All Products
Search
Document Center

Use Alibaba Cloud Realtime Compute for Apache Flink to read data from AnalyticDB for PostgreSQL

Last Updated: Jul 27, 2021

Alibaba Cloud Realtime Compute for Apache Flink allows you to read data from AnalyticDB for PostgreSQL instances. This topic describes the prerequisites, syntax, parameters in the WITH and CACHE clauses, data type mappings, and how to create and run a Flink job.

Prerequisites

  • A Realtime Compute for Apache Flink cluster V3.6.0 or later is created.

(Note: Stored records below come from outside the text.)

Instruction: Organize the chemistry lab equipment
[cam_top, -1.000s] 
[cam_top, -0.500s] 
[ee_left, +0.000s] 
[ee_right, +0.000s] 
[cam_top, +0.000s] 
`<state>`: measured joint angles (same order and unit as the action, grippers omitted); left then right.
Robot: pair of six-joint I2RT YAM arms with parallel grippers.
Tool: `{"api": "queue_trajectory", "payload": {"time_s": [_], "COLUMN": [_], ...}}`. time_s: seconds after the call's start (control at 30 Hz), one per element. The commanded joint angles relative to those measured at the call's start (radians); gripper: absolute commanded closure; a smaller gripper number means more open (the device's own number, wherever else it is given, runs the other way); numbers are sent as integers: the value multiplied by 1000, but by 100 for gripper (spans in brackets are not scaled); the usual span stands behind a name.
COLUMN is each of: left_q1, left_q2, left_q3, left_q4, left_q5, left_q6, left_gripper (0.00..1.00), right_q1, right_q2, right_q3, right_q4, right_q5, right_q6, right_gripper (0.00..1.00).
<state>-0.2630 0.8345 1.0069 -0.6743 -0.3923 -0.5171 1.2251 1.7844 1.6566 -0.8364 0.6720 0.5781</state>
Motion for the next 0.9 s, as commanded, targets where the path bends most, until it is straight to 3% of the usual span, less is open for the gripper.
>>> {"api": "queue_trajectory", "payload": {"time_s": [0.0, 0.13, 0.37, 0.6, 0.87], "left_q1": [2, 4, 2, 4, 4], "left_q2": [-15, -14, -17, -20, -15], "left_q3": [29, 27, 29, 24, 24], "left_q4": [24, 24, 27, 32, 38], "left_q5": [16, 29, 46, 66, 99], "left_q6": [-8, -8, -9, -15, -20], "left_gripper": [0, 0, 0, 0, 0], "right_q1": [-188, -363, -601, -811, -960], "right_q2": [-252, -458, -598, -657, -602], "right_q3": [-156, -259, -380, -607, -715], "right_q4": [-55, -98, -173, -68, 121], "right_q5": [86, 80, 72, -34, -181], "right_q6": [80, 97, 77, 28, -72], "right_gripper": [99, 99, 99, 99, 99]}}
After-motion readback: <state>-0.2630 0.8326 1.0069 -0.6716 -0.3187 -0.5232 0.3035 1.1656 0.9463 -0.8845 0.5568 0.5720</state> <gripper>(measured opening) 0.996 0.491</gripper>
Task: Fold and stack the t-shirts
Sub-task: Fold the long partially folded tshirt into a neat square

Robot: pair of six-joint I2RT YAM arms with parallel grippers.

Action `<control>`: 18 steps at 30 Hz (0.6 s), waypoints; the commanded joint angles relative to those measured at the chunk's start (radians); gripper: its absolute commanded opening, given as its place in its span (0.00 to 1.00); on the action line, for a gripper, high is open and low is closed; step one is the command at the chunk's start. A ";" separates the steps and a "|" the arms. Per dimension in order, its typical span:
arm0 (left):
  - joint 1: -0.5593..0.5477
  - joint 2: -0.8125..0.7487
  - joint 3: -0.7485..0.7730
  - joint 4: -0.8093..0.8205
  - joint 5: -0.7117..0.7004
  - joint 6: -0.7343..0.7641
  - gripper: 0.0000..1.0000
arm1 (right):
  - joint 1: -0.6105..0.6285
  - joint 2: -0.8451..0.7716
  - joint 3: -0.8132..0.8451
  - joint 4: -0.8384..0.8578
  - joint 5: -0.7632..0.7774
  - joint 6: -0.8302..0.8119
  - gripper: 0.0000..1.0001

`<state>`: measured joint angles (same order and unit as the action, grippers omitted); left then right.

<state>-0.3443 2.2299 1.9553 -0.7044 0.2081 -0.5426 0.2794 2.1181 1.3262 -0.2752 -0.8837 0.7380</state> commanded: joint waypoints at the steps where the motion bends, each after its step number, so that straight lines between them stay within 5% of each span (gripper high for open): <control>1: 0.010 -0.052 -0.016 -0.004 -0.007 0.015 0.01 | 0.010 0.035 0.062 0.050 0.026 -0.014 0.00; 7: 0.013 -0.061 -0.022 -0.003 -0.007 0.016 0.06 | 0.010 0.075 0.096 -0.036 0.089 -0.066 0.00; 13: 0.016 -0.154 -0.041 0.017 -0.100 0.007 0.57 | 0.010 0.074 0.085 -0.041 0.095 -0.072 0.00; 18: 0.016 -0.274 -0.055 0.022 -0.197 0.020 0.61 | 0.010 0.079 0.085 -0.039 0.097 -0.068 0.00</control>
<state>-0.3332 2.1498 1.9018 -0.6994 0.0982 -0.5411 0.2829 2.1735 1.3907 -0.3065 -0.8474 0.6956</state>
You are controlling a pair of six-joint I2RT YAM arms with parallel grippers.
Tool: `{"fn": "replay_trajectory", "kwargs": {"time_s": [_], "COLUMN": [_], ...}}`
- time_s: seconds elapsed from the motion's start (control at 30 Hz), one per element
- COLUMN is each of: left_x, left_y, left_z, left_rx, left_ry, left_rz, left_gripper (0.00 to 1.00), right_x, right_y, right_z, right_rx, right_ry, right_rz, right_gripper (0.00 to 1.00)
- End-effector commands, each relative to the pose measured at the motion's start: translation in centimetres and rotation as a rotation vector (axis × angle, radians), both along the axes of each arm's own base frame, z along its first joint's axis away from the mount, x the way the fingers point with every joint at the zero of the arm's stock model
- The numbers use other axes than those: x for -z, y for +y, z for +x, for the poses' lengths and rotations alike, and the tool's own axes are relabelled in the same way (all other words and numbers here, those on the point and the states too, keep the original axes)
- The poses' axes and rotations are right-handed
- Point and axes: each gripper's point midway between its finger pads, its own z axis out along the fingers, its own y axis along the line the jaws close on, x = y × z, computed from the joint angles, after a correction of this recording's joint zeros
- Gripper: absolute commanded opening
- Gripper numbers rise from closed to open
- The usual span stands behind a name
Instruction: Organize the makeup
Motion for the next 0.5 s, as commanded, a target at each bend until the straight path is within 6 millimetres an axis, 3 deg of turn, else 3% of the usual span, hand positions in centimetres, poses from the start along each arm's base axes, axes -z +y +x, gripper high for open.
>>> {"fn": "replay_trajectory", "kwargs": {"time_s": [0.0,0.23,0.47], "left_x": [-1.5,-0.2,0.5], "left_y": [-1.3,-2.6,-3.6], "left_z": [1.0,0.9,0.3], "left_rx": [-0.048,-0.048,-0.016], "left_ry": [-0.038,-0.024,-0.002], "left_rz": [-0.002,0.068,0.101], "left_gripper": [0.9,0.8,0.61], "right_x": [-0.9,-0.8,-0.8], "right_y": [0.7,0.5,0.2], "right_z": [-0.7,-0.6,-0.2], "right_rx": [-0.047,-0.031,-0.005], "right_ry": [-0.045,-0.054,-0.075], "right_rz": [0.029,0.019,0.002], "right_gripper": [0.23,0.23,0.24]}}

  • An AnalyticDB for PostgreSQL V6.0 instance is created. The Realtime Compute for Apache Flink cluster and the AnalyticDB for PostgreSQL instance reside within the same virtual private cloud (VPC). The CIDR block of the cluster is added to the IP address whitelist of the AnalyticDB for PostgreSQL instance.

Syntax

CREATE TABLE dim_adbpg(
        id int,
        username varchar,
        INDEX(id)
) with(
        type='custom',
        tableFactoryClass='com.alibaba.blink.customersink.ADBPGCustomSourceFactory',
        url='jdbc:postgresql://Internal endpoint/databasename',
        tableName='tablename',
        userName='username',
        password='password',
        joinMaxRows='100',
        maxRetryTimes='1',
        connectionMaxActive='5',
        retryWaitTime='100',
        targetSchema='public',
        caseSensitive='0',
        cache='LRU',
        cacheSize='1000',
        cacheTTLMs='10000',
        cacheReloadTimeBlackList='2017-10-24 14:00 -> 2017-10-24 15:00',
        partitionedJoin='true'
);

-- When you join a dimension table with another table, you must include FOR SYSTEM_TIME AS OF PROCTIME() in the INSERT INTO statement.
INSERT INTO print_sink
SELECT R.c1, R.a2, R.a3, R.a4, R.a5, R.a6, R.a6, R.a8, R.a9, R.a10, R.a11, R.a13, T.username
FROM s_member_cart_view AS R
left join
dim_adbpg FOR SYSTEM_TIME AS OF PROCTIME() AS T
on R.c1 = T.id;

Parameters in the WITH clause

Parameter

Description

Constraint

url

The JDBC URL that is used to connect to the database.

Required. Specify the URL in the jdbc:postgresql://<Internal endpoint>/databaseName format.

type

The table type.

Required.

tableName

The name of the source table in the database.

Required. Set the tableName parameter to the name of the source table that is joined with the dimension table.

userName

The username that is used to connect to the database.

Required.

password

The password that is used to connect to the database.

Required.

joinMaxRows

The maximum number of rows in the right table that can be joined with a row in the left table.

Optional. If a row in the left table needs to be joined with multiple rows in the right table, specify this parameter. Default value: 1024. If one row is joined with a large number of rows, the performance of the streaming task may degrade. In this case, you must increase the cache size. The cacheSize parameter is used to limit the number of keys in the left table.

maxRetryTimes

The maximum number of retries to write data when a statement fails to be executed.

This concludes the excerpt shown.